Chaleur humaine contre froidure

C’est sous un ciel maussade que se sont ouvertes jeudi soir les 26es FrancoFolies de Montréal. Armés de parapluies et d’une bonne dose d’enthousiasme, les irréductibles étaient toutefois nombreux à assister au spectacle d’ouverture mettant en vedette Louis-Jean Cormier, qui a su réchauffer les plus transis.
Photo: Michaël Monnier Le Devoir C’est sous un ciel maussade que se sont ouvertes jeudi soir les 26es FrancoFolies de Montréal. Armés de parapluies et d’une bonne dose d’enthousiasme, les irréductibles étaient toutefois nombreux à assister au spectacle d’ouverture mettant en vedette Louis-Jean Cormier, qui a su réchauffer les plus transis.

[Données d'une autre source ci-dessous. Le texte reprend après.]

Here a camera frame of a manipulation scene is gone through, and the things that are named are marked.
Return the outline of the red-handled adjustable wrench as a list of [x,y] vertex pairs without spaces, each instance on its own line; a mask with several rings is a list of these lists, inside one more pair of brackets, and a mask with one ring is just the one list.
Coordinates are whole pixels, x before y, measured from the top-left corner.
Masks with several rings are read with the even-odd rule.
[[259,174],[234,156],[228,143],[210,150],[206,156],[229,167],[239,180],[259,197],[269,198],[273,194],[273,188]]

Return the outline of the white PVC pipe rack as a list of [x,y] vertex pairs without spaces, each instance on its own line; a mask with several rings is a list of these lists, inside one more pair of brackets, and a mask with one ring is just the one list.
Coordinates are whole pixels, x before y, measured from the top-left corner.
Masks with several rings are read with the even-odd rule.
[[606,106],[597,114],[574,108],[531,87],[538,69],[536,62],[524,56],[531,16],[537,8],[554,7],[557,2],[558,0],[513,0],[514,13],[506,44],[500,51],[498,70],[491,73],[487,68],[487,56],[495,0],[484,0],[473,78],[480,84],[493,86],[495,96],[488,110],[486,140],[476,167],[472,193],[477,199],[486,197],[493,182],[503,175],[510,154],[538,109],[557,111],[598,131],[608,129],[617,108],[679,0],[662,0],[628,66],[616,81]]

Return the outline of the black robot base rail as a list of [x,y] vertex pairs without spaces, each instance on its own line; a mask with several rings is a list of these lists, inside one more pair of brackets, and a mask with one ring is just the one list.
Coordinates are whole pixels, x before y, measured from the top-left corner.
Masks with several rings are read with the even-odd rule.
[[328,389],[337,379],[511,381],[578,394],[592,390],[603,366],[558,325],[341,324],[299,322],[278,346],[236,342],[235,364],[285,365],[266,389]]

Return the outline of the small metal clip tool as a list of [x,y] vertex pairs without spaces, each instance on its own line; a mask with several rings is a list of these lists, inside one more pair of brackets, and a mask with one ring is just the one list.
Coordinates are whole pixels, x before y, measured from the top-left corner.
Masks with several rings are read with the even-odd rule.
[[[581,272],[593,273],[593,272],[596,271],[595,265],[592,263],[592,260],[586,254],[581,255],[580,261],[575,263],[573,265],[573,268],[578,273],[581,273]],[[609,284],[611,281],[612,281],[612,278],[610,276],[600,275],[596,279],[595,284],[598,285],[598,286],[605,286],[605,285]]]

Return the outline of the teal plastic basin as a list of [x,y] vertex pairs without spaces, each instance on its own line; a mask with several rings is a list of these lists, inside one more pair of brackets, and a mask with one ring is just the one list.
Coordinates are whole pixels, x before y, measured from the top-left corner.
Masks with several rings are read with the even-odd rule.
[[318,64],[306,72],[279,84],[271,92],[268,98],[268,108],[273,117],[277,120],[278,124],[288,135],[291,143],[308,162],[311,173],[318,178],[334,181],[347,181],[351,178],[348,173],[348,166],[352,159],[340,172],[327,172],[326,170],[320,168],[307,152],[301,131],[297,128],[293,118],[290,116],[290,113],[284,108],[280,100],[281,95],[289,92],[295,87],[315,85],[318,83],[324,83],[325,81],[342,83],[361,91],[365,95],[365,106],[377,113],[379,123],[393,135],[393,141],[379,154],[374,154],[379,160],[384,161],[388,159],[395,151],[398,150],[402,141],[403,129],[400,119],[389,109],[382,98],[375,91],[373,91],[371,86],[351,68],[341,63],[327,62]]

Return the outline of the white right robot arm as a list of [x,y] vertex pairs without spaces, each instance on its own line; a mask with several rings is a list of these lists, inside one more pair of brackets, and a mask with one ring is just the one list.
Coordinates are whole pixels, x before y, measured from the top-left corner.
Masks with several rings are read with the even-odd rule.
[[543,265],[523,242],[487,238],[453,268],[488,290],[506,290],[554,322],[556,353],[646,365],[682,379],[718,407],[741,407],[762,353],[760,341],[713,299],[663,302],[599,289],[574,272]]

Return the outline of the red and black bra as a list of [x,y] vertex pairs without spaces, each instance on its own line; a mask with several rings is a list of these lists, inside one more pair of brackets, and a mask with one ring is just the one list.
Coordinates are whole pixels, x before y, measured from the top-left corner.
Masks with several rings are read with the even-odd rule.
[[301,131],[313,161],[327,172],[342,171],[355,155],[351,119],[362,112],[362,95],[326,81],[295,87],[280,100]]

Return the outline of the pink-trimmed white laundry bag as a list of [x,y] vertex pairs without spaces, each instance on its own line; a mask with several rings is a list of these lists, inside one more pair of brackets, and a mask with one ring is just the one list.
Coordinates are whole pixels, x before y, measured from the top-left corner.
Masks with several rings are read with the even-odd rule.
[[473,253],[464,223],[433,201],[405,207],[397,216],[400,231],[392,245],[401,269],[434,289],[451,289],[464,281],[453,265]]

« Il ne pleut plus, ça c’est fait », décrète Laurent Saulnier, programmateur des Francos. « Là, c’est le temps d’avoir de la musique… » Section de cordes en spectres, chanteuse en chandail-pantalon à motif de squelette, Klô Pelgag s’amène et fait ce qu’elle fait à chaque fois que je la vois : cultiver son étrangeté.

 

Dommage, je trouve, ces sparages. Pas nécessaires. Les chansons, intelligentes en soi, joliment baroques sans aide extérieure, tiennent debout toutes seules : ce petit théâtre cabotin de la fêlure exacerbée détourne l’attention des tournures fines des Maladies, Corbeaux et autres Pégase. Du talent en masse, de l’habillage en trop.

 

Doublement dommage. Déjà que j’ai raté Bertrand Belin, premier sur scène en ce jeudi soir moyennement clément d’« événement d’ouverture » de ces 26es FrancoFolies. On le rattrapera ce vendredi à 20h, angle de Montigny et Clark.

 

Jimmy Hunt, l’heure du réchauffement

 

Louis-Jean Cormier, à qui l’on doit le choix des artistes de « sa » soirée, vient présenter Jimmy Hunt : manière de dire que ça y est, que ça va chauffer un peu, enfin. Ce qui n’est pas rien : partout, la brave foule souffle sur les extrémités bleuies de ce soir de novembre en juin.

 

Pas le plus mobile des hommes, Jimmy Hunt : tout est dans le groove, la voix lancinante, la base blues-rock calorifère, à laquelle du funk bienvenu vient se greffer. Le mouvement provient du claviériste possédé à ses côtés, nul autre que Frank Lafontaine, frère d’armes de Louis-Jean Cormier dans Karkwa. Forte présence : tout peut arriver avec lui et, en effet, tout arrive, il repeint de mille couleurs le son plutôt monochrome de Jimmy Hunt.

 

Arrivés à Ça va de soi, je constate : le sang circule à nouveau partout. Nous survivrons à cette soirée. La foule est plus compacte, ça contribue. Plus ça va, plus Lafontaine en prend large : il enveloppe toute la musique, et nous enveloppe en même temps. Faut le laisser-aller, Frank : Hunt a cette modestie.

 

Louis-Jean, le réconfort

 

L’accueil est à la mesure de la vedette grand public que Louis-Jean Cormier est devenu : à grands cris. La stridence est quand même le seul changement notable. Lui, c’est lui. Harangueur du bonheur. « C’est tes Francos à toi, et c’est à soir que ça se passe… » Ça démarre en renouvellement d’histoire d’amour avec Bull’s Eye : « Chaque fois qu’on se croise/Le temps s’arrête, le soleil reprend vie… » Tout est dit. Il faut beau : Louis-Jean le chante.

 

Il y a quelque chose d’impérieux chez cet homme : un désir endémique. Quelque chose de réconfortant aussi, du grand frère, de l’amant tendre, du bon père. Ferveur intacte, qu’importe La Voix et tout ça : quand il chante La cassette et Tout le monde en même temps, on marche avec lui. À son rythme puissamment appuyé.

 

Et la version très violemment rock de Complots d’enfants, la chanson de Félix, rappelle la force d’impact de Karkwa : d’ailleurs, il en parle, du temps de Karkwa et leurs spectacles des Francos. Et il en joue, du Karkwa : L’épaule froide. Il chante aussi du Miron, belle et immense Au long de tes hanches.

 

Le frisson est celui des chansons : la chaleur humaine a vaincu la froidure. La beauté a eu raison du cynisme. La vérité du sentiment l’a emporté sur le vedettariat. Salut Louis-Jean, content de te revoir.